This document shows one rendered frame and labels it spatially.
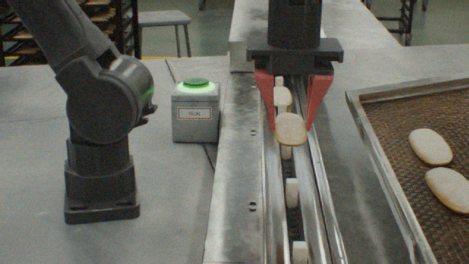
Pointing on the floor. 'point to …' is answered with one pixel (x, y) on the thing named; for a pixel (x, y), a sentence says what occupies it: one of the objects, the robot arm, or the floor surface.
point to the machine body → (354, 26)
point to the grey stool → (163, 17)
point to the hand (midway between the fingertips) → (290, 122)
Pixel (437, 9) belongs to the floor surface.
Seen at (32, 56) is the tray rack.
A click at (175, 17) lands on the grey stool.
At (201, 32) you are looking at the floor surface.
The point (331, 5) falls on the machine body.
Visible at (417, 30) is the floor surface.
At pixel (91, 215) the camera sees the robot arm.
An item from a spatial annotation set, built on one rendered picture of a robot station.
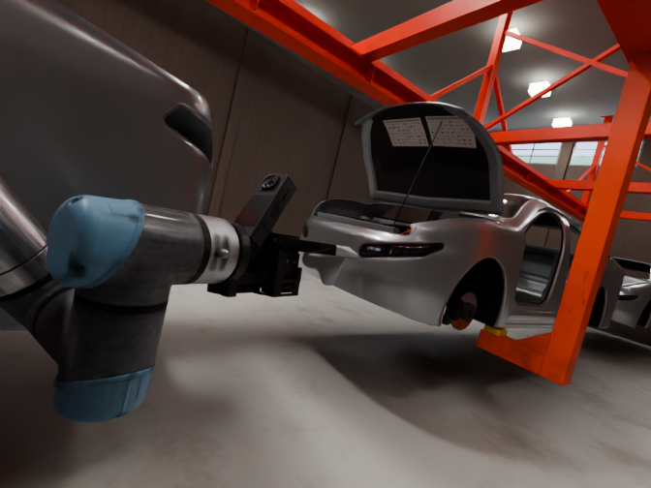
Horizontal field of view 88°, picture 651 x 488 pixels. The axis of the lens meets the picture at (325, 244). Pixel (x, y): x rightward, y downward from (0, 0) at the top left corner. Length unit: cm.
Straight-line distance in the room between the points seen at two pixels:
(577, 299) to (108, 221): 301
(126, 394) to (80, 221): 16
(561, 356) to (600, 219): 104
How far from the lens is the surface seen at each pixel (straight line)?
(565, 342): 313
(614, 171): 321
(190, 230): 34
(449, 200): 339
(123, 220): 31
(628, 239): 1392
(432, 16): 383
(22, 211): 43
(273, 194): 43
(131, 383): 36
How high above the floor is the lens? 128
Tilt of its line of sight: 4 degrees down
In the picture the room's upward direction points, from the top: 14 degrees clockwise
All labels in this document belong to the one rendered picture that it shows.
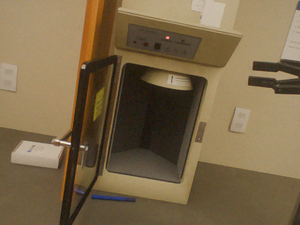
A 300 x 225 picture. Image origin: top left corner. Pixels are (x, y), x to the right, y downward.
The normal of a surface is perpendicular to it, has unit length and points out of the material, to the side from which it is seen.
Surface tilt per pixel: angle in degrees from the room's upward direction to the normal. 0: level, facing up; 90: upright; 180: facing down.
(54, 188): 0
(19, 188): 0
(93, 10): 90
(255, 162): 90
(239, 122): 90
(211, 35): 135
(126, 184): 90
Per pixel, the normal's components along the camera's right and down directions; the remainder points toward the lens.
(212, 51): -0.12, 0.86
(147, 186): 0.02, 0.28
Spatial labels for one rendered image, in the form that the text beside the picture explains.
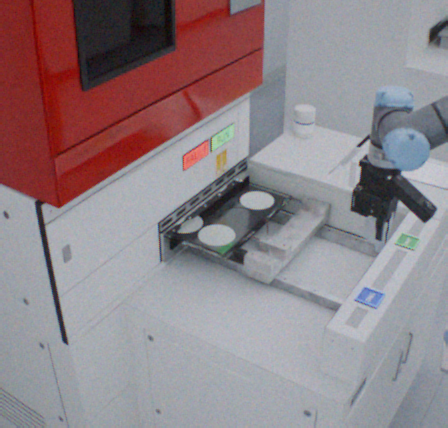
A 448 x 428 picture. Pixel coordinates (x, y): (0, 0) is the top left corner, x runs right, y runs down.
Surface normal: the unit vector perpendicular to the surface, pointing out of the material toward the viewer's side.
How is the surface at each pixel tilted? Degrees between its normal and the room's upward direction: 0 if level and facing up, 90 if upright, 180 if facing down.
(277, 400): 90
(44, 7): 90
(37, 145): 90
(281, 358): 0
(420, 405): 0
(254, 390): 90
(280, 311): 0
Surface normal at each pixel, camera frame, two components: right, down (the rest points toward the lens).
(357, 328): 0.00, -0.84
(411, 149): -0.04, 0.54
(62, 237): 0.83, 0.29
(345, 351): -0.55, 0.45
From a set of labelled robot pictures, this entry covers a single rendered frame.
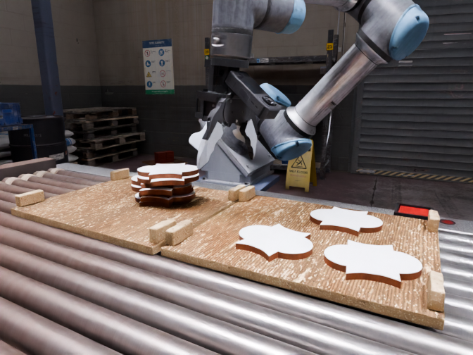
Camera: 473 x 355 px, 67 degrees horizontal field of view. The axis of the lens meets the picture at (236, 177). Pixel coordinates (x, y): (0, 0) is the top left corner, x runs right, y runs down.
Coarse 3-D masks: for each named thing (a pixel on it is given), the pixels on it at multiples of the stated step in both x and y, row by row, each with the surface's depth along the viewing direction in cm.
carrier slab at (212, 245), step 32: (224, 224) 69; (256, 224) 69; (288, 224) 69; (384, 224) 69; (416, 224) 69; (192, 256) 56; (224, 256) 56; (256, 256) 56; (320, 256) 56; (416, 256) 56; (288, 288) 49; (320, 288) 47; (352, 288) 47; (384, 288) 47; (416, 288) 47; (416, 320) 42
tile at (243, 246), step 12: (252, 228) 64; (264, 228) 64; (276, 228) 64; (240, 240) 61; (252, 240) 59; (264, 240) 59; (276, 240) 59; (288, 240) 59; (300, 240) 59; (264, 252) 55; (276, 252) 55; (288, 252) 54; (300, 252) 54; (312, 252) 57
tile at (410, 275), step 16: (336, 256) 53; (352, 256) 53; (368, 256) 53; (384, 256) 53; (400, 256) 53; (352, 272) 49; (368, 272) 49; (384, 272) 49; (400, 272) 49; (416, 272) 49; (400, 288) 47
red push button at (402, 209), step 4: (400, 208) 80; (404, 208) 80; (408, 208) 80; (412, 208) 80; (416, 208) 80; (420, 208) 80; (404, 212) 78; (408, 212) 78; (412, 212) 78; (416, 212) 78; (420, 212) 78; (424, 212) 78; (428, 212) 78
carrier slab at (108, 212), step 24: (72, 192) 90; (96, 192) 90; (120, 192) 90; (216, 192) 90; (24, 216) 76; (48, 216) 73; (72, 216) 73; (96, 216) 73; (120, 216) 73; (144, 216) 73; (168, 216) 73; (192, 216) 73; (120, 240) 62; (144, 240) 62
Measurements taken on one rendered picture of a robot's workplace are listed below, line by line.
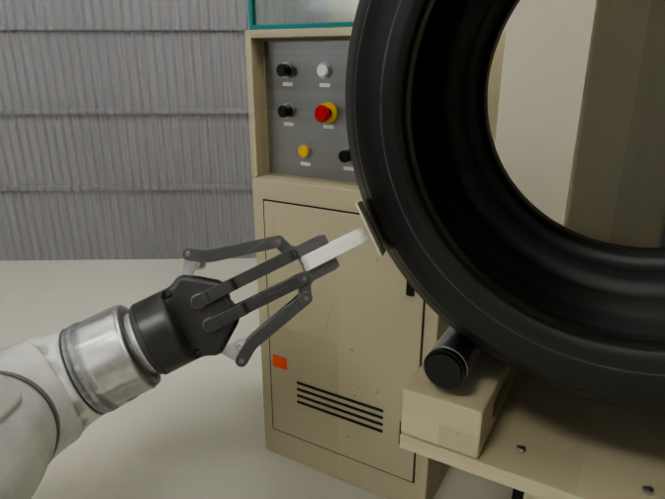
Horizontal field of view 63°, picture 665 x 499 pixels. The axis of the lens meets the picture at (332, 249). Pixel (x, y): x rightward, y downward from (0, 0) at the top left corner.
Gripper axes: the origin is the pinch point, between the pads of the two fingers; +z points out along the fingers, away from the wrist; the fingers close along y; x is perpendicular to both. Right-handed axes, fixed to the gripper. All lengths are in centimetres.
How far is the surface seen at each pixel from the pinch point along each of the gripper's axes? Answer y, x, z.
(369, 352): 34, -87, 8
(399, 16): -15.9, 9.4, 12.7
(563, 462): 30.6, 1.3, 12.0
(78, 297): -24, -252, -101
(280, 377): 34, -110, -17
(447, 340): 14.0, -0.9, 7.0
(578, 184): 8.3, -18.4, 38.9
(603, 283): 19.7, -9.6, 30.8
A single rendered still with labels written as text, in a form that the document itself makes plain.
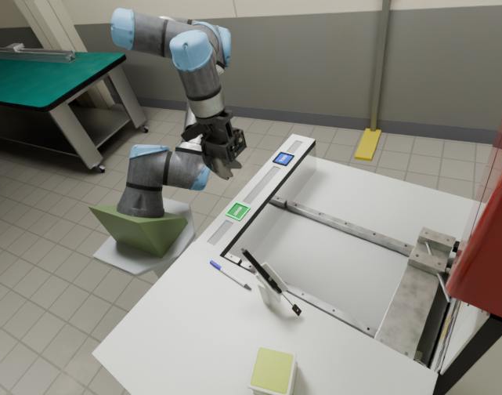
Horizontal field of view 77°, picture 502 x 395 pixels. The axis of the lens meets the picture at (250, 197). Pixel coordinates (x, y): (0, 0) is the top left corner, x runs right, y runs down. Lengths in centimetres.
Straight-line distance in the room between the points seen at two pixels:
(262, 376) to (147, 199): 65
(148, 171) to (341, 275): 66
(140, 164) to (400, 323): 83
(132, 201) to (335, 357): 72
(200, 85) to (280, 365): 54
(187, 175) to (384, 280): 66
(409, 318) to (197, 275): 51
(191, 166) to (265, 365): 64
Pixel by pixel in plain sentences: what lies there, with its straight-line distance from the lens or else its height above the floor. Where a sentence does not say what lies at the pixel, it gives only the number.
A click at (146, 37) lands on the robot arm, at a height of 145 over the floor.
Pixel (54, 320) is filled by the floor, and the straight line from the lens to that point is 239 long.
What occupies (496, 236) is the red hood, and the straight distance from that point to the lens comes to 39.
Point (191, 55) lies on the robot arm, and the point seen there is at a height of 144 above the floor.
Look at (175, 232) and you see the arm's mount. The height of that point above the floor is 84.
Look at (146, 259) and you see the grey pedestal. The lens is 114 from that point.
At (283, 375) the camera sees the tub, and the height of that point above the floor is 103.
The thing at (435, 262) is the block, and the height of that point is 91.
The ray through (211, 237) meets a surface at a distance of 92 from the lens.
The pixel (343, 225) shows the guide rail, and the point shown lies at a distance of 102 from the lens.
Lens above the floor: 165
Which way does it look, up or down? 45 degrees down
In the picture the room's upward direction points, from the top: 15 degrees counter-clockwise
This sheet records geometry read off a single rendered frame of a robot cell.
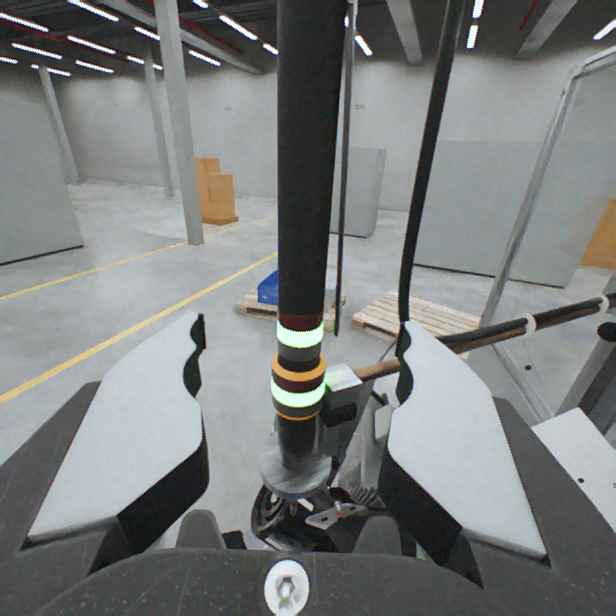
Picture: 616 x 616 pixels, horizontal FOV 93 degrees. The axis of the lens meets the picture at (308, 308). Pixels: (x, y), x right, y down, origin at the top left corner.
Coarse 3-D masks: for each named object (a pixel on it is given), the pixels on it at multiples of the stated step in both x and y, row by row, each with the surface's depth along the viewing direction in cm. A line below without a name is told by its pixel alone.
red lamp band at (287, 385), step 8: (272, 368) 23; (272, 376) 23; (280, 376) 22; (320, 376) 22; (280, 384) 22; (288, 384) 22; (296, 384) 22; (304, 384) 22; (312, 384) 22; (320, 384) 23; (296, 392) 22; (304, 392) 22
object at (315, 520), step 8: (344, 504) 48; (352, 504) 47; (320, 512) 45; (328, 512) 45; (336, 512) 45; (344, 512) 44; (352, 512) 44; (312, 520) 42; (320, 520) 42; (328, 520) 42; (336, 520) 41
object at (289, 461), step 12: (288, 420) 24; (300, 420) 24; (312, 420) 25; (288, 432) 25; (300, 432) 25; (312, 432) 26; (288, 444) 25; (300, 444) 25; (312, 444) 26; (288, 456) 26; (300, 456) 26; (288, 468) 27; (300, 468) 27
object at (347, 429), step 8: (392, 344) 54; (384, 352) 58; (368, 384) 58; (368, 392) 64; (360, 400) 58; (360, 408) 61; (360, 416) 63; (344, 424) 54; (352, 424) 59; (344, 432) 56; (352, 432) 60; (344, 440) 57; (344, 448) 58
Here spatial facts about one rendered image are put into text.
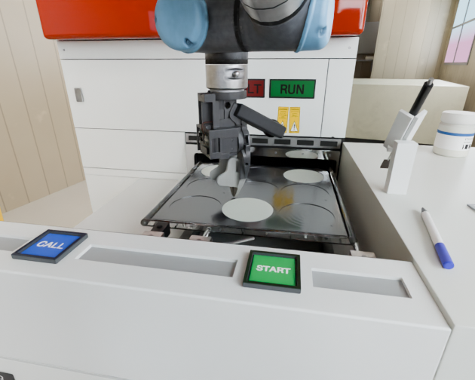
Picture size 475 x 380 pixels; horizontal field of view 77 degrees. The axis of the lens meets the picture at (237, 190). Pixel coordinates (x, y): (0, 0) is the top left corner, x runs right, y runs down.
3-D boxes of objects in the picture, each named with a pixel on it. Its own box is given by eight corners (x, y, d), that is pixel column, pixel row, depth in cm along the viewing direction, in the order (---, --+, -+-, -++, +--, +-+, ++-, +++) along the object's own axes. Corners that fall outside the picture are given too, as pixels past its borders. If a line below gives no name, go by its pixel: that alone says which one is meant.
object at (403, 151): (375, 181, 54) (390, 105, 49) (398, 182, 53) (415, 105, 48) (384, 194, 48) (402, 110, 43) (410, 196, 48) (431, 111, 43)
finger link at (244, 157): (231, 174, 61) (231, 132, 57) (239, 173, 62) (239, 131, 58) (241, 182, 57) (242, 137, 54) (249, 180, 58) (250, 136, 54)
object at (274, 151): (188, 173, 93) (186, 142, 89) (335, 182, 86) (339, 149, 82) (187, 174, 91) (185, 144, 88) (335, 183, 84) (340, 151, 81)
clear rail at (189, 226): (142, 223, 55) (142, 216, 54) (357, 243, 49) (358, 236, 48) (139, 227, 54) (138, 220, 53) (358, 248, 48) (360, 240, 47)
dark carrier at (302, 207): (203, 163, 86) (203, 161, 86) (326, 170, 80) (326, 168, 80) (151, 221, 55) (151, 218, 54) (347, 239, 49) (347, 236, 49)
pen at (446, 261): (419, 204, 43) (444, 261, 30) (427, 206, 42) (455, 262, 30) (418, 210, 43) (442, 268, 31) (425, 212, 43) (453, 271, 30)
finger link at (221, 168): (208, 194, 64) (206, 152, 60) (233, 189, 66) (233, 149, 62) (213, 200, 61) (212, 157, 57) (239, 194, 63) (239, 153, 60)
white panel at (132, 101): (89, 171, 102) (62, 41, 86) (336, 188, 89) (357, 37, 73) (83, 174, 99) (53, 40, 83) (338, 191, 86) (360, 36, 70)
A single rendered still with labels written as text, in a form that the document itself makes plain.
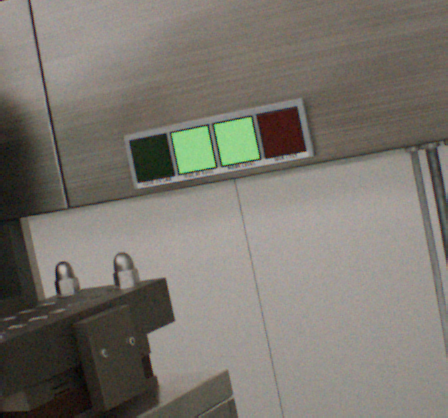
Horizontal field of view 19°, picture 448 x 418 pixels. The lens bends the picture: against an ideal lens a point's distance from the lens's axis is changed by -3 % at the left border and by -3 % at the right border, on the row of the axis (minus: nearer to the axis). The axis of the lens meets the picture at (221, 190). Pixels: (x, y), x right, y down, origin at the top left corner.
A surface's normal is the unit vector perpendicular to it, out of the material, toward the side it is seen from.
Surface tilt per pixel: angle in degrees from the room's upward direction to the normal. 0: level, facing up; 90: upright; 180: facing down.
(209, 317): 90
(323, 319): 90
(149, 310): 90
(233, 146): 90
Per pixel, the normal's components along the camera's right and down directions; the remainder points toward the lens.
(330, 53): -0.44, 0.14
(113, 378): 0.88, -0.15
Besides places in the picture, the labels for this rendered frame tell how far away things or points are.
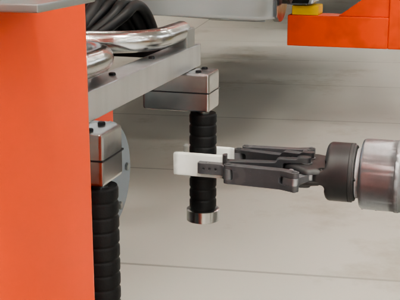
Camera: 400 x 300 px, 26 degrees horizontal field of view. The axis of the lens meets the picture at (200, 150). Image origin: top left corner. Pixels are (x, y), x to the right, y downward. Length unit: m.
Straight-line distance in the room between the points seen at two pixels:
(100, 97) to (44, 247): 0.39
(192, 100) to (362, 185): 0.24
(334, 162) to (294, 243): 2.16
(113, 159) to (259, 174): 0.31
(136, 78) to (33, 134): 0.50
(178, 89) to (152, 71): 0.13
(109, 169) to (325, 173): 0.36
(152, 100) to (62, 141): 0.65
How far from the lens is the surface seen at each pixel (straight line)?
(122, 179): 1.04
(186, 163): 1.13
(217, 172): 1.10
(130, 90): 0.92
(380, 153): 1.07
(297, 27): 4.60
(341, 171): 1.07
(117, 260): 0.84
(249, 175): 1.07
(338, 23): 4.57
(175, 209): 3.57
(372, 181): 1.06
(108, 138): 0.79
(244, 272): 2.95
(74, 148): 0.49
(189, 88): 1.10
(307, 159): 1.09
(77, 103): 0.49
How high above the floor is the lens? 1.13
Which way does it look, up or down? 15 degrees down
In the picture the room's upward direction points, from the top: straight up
——————————
### PROBLEM STATEMENT
Pull each line that includes the word "below" out of the material above.

### ANSWER TO THIS TASK
Measurements taken on one rendered picture of a robot's workplace are listed below, line by line.
Coarse 3-D masks: for each named object (a pixel on it is given), the pixels on it at multiples of the stated step in both x and y, row by row, each with the surface's depth along the viewing direction in cm. A line below without a name is told by its pixel alone.
3-D boxes of objects in the picture, each named with a pixel on it. Its own box is given by eight corners (x, y, d), that is pixel column, pixel row, depth in cm along the viewing direction, in the order (---, --+, -+-, -++, +--, +-+, ++-, +++) along the object's own axes. Corners that fall outside the picture are given too, as pixels past its borders. If a line below gives no name, go by its pixel: that alone says which one is meant.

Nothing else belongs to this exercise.